Repeat only the lines below from the one containing "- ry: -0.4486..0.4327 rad" through the one containing "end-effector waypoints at", inclusive, exactly as written.

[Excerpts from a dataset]
------------------------------------------------------------------------

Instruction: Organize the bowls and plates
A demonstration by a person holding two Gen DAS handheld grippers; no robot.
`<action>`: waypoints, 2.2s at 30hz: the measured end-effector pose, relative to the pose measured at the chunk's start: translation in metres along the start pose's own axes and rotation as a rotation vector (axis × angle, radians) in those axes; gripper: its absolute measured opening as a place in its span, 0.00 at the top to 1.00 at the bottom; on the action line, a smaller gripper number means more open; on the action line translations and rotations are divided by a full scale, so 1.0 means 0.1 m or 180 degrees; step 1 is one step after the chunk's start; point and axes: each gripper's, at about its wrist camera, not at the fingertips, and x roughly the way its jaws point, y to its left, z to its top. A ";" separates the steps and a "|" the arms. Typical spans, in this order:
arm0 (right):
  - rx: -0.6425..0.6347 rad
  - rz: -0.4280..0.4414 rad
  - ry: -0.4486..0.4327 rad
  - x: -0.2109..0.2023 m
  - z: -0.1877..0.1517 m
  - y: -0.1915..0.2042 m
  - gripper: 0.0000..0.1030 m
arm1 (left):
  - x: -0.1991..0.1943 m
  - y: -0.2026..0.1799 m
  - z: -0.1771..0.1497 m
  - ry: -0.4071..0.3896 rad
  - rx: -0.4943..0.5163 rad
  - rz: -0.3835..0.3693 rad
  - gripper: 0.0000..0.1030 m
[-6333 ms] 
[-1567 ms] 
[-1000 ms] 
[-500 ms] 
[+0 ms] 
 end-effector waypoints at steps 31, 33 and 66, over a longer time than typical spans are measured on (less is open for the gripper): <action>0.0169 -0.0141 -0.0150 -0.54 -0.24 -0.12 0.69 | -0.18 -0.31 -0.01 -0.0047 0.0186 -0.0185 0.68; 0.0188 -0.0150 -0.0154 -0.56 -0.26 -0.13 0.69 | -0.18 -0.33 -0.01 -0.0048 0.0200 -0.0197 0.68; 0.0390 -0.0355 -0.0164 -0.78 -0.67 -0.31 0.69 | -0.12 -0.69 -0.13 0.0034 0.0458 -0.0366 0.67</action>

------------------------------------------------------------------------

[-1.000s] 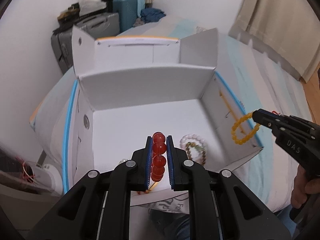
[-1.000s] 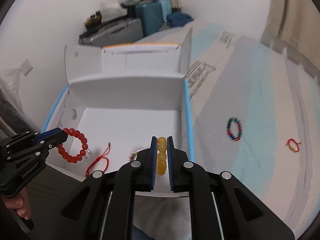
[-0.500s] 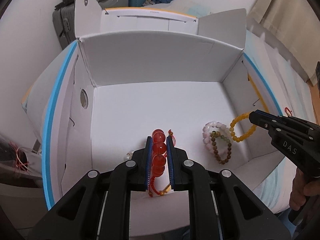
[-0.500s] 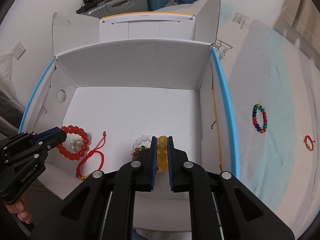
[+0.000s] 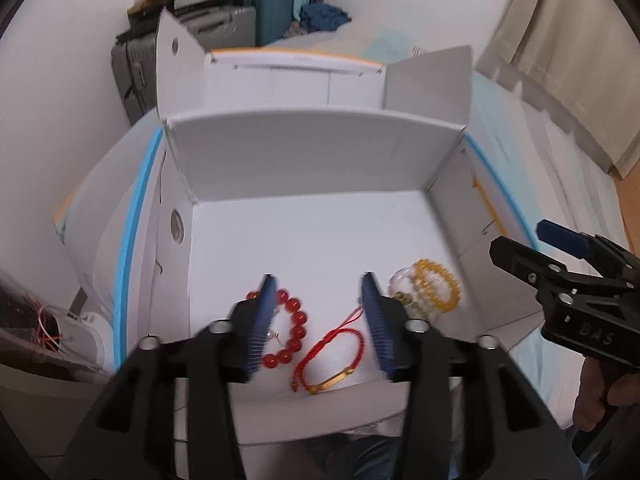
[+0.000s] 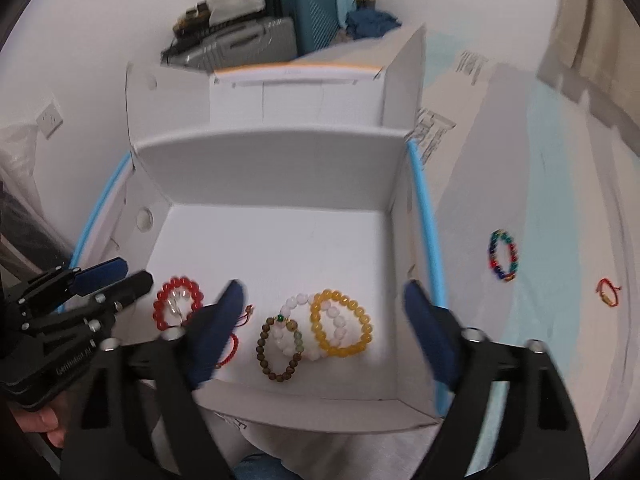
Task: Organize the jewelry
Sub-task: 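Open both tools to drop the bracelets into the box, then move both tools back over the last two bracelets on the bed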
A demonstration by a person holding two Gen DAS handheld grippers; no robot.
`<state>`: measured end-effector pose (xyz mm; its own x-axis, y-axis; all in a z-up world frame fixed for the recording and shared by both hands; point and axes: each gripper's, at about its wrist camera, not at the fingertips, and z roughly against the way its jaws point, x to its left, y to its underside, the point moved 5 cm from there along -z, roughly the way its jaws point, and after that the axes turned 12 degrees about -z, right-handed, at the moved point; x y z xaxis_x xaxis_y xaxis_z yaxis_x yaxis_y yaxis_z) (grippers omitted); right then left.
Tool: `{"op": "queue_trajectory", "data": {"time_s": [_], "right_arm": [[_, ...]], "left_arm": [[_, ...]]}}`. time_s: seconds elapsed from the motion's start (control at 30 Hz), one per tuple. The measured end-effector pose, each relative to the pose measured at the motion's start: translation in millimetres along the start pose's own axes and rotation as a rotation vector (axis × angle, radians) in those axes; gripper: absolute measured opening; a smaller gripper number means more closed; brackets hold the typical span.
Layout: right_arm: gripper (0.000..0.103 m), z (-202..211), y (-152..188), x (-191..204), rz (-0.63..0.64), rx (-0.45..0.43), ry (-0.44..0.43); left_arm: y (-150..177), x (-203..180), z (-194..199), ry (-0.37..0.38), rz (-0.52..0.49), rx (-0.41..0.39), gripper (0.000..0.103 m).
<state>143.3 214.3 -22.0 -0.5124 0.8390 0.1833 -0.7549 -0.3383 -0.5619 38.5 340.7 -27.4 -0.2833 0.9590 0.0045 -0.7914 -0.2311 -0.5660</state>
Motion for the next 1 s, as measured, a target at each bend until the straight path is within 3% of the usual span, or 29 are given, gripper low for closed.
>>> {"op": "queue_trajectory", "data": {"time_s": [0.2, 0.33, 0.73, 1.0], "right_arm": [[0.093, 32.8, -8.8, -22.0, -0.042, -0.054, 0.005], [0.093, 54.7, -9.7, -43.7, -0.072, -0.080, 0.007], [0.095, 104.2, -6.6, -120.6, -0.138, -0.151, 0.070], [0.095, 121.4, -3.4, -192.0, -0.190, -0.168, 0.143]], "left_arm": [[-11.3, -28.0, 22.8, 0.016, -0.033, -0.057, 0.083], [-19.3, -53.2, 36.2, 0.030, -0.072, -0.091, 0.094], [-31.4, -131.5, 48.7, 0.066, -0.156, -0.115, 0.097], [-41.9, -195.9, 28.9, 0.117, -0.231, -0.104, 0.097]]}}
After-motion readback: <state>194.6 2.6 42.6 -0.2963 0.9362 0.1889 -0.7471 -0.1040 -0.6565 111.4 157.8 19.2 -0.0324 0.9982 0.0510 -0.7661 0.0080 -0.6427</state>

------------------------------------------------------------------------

* [Solution for this task]:
  - ry: -0.4486..0.4327 rad
  - x: -0.2109..0.2023 m
  - z: -0.1877..0.1517 m
  - y: -0.1915..0.2042 m
  - gripper: 0.0000..0.1030 m
arm1 (left):
  - x: -0.1991..0.1943 m
  - y: -0.2026..0.1799 m
  - z: -0.1771..0.1497 m
  - ry: -0.4071..0.3896 rad
  - rx: -0.4943..0.5163 rad
  - rz: -0.3835..0.3693 rad
  - gripper: 0.0000..0.1030 m
[-6333 ms] 
[-1567 ms] 
[-1000 ms] 
[-500 ms] 
[+0 ms] 
 end-effector waypoints at steps 31, 33 and 66, over a longer time than typical spans are measured on (less is open for the gripper): <action>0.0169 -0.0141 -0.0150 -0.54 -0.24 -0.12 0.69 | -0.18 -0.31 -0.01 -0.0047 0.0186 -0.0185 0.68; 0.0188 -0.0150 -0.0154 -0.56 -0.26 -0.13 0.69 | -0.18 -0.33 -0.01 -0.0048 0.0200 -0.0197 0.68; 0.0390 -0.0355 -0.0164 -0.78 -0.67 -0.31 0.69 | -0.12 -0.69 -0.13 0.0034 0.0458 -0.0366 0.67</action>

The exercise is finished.